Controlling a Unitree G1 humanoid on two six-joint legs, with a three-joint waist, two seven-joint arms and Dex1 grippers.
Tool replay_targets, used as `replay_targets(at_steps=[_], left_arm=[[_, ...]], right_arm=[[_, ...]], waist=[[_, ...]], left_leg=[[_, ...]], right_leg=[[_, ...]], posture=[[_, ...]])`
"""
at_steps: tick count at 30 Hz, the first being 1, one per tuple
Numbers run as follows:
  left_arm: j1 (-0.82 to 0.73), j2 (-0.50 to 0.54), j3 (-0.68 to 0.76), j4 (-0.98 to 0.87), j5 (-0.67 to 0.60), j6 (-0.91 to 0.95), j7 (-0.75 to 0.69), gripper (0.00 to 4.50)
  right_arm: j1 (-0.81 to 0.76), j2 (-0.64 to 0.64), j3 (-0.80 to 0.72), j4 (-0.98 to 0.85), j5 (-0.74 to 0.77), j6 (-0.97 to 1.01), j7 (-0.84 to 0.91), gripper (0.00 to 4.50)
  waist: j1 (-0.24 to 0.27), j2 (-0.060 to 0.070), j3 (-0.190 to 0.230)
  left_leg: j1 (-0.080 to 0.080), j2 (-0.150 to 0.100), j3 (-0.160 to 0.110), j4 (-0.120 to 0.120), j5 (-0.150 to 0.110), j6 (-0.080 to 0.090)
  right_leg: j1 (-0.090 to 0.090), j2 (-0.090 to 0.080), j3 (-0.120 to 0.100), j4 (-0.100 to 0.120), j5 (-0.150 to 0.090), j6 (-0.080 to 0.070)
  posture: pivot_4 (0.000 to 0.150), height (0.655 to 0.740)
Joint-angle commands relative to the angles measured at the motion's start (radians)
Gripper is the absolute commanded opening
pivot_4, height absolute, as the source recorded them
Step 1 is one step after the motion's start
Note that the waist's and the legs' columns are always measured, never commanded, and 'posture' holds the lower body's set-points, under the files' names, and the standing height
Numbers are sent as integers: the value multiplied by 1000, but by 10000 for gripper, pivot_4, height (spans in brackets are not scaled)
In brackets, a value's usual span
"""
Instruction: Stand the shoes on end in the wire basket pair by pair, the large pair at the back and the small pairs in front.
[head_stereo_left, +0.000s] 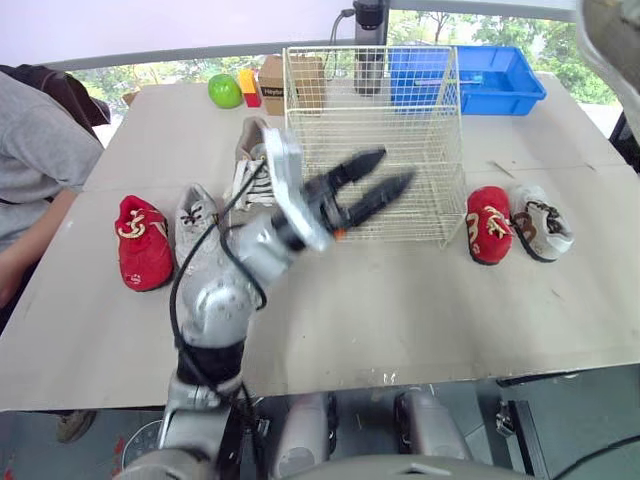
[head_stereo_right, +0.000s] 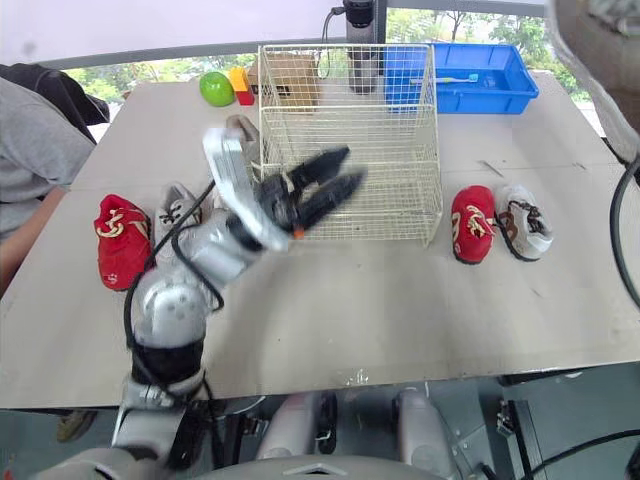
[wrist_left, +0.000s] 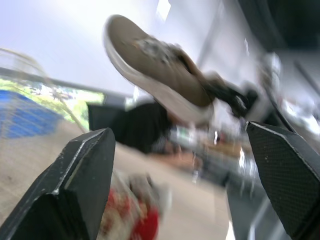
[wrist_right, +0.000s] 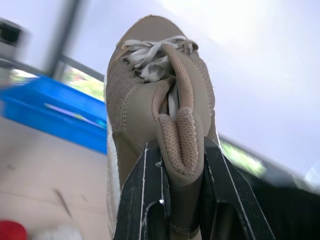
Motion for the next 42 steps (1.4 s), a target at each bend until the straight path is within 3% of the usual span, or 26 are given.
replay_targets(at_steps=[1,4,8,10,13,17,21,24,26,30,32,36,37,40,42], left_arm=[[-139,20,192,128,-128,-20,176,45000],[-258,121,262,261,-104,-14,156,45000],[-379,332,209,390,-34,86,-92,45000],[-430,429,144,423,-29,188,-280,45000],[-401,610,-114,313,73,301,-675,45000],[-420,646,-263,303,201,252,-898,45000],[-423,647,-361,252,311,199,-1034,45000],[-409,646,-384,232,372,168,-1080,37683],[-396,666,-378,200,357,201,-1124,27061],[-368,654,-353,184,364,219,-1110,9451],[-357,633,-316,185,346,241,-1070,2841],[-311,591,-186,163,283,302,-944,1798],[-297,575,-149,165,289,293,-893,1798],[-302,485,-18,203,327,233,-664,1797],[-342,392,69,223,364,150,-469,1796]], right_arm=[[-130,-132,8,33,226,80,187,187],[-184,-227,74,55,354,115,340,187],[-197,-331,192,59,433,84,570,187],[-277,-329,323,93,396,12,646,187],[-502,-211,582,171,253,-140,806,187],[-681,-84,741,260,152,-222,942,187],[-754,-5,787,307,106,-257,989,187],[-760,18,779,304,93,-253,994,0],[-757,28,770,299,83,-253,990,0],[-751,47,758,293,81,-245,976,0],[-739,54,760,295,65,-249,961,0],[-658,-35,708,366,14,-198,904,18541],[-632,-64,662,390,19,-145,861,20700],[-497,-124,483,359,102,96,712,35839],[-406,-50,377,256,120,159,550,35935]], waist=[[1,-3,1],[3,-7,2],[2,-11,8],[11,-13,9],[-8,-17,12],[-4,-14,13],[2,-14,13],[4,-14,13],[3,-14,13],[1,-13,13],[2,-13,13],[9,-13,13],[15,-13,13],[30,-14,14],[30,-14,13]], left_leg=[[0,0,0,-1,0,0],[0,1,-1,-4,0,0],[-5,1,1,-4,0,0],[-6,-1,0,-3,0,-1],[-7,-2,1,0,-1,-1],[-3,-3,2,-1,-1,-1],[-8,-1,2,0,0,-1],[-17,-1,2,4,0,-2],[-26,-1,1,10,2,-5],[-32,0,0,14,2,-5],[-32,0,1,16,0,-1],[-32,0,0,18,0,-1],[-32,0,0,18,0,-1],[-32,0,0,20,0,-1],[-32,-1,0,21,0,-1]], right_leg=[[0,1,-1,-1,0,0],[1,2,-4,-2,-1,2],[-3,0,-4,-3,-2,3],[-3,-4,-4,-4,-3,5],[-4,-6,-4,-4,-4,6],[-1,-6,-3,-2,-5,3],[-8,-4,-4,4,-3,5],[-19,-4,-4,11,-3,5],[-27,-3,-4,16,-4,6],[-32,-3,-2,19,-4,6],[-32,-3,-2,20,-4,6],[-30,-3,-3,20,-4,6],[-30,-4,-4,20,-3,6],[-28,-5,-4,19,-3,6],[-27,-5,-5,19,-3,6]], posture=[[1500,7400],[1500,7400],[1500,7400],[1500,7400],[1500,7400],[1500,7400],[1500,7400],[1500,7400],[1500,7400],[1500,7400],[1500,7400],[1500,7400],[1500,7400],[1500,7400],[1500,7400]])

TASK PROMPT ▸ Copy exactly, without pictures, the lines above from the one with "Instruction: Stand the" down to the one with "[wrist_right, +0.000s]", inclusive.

WRITTEN RESPONSE ▸
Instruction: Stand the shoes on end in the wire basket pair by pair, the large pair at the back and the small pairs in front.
[head_stereo_left, +0.000s] 
[head_stereo_right, +0.000s] 
[wrist_left, +0.000s] 
[wrist_right, +0.000s] 

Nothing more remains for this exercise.